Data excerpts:
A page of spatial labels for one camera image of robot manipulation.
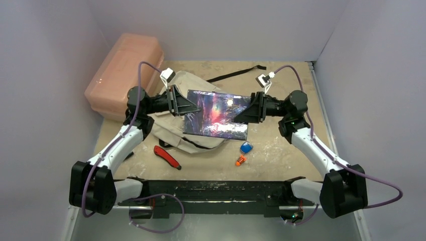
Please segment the beige backpack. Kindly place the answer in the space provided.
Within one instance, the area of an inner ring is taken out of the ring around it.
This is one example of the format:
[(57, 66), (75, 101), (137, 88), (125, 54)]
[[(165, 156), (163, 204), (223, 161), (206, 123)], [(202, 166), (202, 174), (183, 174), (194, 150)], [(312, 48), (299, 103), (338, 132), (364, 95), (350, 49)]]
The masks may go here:
[(173, 116), (169, 112), (155, 113), (151, 135), (164, 148), (175, 147), (190, 154), (213, 150), (227, 140), (245, 141), (247, 124), (234, 123), (234, 117), (250, 104), (249, 96), (226, 93), (213, 85), (249, 71), (267, 68), (262, 65), (232, 72), (210, 80), (178, 71), (171, 83), (180, 93), (200, 107), (200, 111)]

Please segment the dark galaxy cover book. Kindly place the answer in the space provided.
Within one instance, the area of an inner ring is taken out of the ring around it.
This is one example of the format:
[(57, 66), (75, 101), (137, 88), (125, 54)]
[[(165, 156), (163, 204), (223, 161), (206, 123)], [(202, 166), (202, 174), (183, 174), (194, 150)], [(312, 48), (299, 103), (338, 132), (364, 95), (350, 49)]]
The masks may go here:
[(187, 99), (201, 111), (184, 117), (183, 133), (212, 138), (245, 141), (248, 125), (235, 123), (234, 117), (250, 105), (249, 96), (189, 90)]

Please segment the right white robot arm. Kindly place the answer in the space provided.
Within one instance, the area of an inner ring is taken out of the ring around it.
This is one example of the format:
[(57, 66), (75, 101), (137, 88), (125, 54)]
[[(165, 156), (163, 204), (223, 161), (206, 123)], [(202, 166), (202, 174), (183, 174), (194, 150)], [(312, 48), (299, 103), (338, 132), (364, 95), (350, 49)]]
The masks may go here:
[(305, 118), (308, 98), (295, 90), (284, 100), (263, 92), (251, 95), (250, 105), (234, 118), (236, 123), (258, 124), (267, 116), (278, 116), (278, 129), (291, 145), (299, 149), (321, 174), (322, 182), (303, 177), (286, 182), (282, 198), (288, 204), (305, 199), (319, 204), (326, 215), (337, 218), (368, 205), (364, 169), (350, 165), (318, 139), (311, 120)]

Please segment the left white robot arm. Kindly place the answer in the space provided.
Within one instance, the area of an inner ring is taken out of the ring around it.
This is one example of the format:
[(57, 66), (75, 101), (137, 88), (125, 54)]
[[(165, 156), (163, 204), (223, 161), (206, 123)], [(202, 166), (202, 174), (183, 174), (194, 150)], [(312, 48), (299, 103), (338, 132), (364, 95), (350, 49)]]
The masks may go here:
[(127, 98), (126, 117), (116, 136), (88, 161), (78, 161), (72, 166), (69, 203), (79, 207), (84, 217), (108, 214), (114, 205), (129, 199), (137, 205), (146, 204), (150, 192), (143, 187), (143, 180), (127, 178), (116, 182), (114, 173), (151, 132), (152, 114), (168, 111), (173, 116), (181, 116), (200, 111), (200, 107), (183, 96), (176, 85), (154, 97), (135, 86), (128, 91)]

WHAT IS EXPECTED.
Scan the lines above for "place", then copy every one that has it.

YOUR SOLUTION.
Please segment the beige backpack. Kindly place the answer in the space provided.
Please segment the dark galaxy cover book. Kindly place the answer in the space provided.
Please segment the right white robot arm. Kindly place the answer in the space provided.
Please segment the left white robot arm. Kindly place the answer in the space provided.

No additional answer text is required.